Before you finish, make sure every line below has been written out exactly.

════════

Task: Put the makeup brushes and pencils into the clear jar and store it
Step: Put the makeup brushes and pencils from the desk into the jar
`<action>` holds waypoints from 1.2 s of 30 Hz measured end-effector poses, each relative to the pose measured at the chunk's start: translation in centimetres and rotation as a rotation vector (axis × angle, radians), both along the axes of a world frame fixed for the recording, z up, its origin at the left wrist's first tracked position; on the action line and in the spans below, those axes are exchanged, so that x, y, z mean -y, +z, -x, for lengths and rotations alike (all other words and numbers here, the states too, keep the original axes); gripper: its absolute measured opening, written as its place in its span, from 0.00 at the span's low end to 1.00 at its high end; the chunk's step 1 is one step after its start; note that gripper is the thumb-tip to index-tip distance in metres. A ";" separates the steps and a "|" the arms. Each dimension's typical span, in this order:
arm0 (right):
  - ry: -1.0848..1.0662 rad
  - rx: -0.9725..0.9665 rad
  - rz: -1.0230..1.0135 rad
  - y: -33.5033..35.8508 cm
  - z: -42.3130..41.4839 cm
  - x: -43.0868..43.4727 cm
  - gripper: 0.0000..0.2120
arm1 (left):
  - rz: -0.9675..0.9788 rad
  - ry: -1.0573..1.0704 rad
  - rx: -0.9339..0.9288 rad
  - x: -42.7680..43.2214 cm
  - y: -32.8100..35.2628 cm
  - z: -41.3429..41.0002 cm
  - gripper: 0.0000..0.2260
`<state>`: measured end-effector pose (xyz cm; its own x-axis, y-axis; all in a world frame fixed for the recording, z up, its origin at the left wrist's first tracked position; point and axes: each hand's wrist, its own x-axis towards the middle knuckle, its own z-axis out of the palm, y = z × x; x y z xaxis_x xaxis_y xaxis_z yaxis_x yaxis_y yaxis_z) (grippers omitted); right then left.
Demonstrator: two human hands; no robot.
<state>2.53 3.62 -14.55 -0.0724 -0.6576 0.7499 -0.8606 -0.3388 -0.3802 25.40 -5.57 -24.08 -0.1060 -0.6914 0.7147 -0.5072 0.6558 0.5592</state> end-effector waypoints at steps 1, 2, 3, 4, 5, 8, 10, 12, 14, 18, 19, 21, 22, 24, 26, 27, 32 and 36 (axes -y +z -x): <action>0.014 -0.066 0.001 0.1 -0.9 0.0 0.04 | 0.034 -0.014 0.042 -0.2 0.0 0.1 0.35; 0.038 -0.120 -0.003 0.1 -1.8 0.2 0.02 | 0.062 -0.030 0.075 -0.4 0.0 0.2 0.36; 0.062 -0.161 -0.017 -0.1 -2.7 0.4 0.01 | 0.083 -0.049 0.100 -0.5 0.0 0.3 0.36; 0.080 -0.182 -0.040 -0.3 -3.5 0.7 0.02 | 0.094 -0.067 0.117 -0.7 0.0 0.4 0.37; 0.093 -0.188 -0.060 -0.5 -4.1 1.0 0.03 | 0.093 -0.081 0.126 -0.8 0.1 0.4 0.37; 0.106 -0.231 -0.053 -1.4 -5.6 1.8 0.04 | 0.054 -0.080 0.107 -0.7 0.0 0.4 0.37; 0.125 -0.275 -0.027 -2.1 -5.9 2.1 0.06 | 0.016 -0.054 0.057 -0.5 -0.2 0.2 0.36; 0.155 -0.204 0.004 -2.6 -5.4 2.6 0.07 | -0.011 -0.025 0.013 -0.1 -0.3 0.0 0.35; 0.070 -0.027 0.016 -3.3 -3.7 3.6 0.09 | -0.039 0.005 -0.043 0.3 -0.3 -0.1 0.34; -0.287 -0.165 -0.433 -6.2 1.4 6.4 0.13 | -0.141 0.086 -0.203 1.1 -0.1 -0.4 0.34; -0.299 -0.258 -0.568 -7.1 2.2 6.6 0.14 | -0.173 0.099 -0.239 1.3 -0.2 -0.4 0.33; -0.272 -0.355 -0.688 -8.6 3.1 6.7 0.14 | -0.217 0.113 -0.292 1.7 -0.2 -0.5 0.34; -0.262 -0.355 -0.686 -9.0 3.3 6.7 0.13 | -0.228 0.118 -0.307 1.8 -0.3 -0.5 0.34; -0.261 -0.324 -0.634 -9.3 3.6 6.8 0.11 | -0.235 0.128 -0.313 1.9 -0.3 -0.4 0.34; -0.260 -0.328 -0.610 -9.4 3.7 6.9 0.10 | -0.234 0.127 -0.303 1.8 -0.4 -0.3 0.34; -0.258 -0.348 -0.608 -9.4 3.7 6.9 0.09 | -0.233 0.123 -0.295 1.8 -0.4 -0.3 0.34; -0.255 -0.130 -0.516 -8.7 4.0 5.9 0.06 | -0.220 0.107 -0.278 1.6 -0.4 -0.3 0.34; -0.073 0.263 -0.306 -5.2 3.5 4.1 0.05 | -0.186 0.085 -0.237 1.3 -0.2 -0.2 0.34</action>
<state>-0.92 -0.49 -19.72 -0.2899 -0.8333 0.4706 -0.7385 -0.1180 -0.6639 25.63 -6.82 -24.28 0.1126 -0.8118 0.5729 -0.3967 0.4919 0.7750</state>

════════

● **Response for this exercise**:
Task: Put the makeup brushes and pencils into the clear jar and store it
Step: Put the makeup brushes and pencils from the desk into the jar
`<action>` holds waypoints from 1.2 s of 30 Hz measured end-effector poses, each relative to the pose measured at the chunk's start: translation in centimetres and rotation as a rotation vector (axis × angle, radians), both along the axes of a world frame fixed for the recording, z up, its origin at the left wrist's first tracked position; on the action line and in the spans below, those axes are exchanged, so that x, y, z mean -y, +z, -x, for lengths and rotations alike (all other words and numbers here, the states too, keep the original axes); gripper: its absolute measured opening, written as its place in its span, from 0.00 at the span's low end to 1.00 at its high end; the chunk's step 1 is one step after its start; note that gripper is the thumb-tip to index-tip distance in metres. A ";" separates the steps and a "|" the arms. Each dimension's typical span, in this order:
arm0 (right):
  - ry: -1.0848..1.0662 rad
  - rx: -0.9725..0.9665 rad
  - rz: -1.0230..1.0135 rad
  - y: -33.5033..35.8508 cm
  - z: -42.3130..41.4839 cm
  - x: -43.0868..43.4727 cm
  - gripper: 0.0000..0.2120
arm1 (left):
  - rz: -0.9675..0.9788 rad
  - ry: -1.0573..1.0704 rad
  - rx: -0.9339..0.9288 rad
  - x: -42.7680..43.2214 cm
  - y: -32.8100..35.2628 cm
  - z: -41.3429..41.0002 cm
  - gripper: 0.0000..0.2260
`<state>`: measured end-effector pose (xyz cm; its own x-axis, y-axis; all in a world frame fixed for the recording, z up, its origin at the left wrist's first tracked position; point and axes: each hand's wrist, its own x-axis towards the middle knuckle, its own z-axis out of the palm, y = z × x; x y z xaxis_x xaxis_y xaxis_z yaxis_x yaxis_y yaxis_z) (grippers omitted); right then left.
Demonstrator: two human hands; no robot.
<state>2.53 3.62 -14.55 -0.0724 -0.6576 0.7499 -0.8606 -0.3388 -0.3802 25.40 -5.57 -24.08 -0.1060 -0.6914 0.7147 -0.5072 0.6558 0.5592</state> end-effector waypoints at steps 1, 2, 3, 4, 5, 8, 10, 12, 14, 18, 19, 21, 22, 24, 26, 27, 32 and 36 (axes -y +z -x): <action>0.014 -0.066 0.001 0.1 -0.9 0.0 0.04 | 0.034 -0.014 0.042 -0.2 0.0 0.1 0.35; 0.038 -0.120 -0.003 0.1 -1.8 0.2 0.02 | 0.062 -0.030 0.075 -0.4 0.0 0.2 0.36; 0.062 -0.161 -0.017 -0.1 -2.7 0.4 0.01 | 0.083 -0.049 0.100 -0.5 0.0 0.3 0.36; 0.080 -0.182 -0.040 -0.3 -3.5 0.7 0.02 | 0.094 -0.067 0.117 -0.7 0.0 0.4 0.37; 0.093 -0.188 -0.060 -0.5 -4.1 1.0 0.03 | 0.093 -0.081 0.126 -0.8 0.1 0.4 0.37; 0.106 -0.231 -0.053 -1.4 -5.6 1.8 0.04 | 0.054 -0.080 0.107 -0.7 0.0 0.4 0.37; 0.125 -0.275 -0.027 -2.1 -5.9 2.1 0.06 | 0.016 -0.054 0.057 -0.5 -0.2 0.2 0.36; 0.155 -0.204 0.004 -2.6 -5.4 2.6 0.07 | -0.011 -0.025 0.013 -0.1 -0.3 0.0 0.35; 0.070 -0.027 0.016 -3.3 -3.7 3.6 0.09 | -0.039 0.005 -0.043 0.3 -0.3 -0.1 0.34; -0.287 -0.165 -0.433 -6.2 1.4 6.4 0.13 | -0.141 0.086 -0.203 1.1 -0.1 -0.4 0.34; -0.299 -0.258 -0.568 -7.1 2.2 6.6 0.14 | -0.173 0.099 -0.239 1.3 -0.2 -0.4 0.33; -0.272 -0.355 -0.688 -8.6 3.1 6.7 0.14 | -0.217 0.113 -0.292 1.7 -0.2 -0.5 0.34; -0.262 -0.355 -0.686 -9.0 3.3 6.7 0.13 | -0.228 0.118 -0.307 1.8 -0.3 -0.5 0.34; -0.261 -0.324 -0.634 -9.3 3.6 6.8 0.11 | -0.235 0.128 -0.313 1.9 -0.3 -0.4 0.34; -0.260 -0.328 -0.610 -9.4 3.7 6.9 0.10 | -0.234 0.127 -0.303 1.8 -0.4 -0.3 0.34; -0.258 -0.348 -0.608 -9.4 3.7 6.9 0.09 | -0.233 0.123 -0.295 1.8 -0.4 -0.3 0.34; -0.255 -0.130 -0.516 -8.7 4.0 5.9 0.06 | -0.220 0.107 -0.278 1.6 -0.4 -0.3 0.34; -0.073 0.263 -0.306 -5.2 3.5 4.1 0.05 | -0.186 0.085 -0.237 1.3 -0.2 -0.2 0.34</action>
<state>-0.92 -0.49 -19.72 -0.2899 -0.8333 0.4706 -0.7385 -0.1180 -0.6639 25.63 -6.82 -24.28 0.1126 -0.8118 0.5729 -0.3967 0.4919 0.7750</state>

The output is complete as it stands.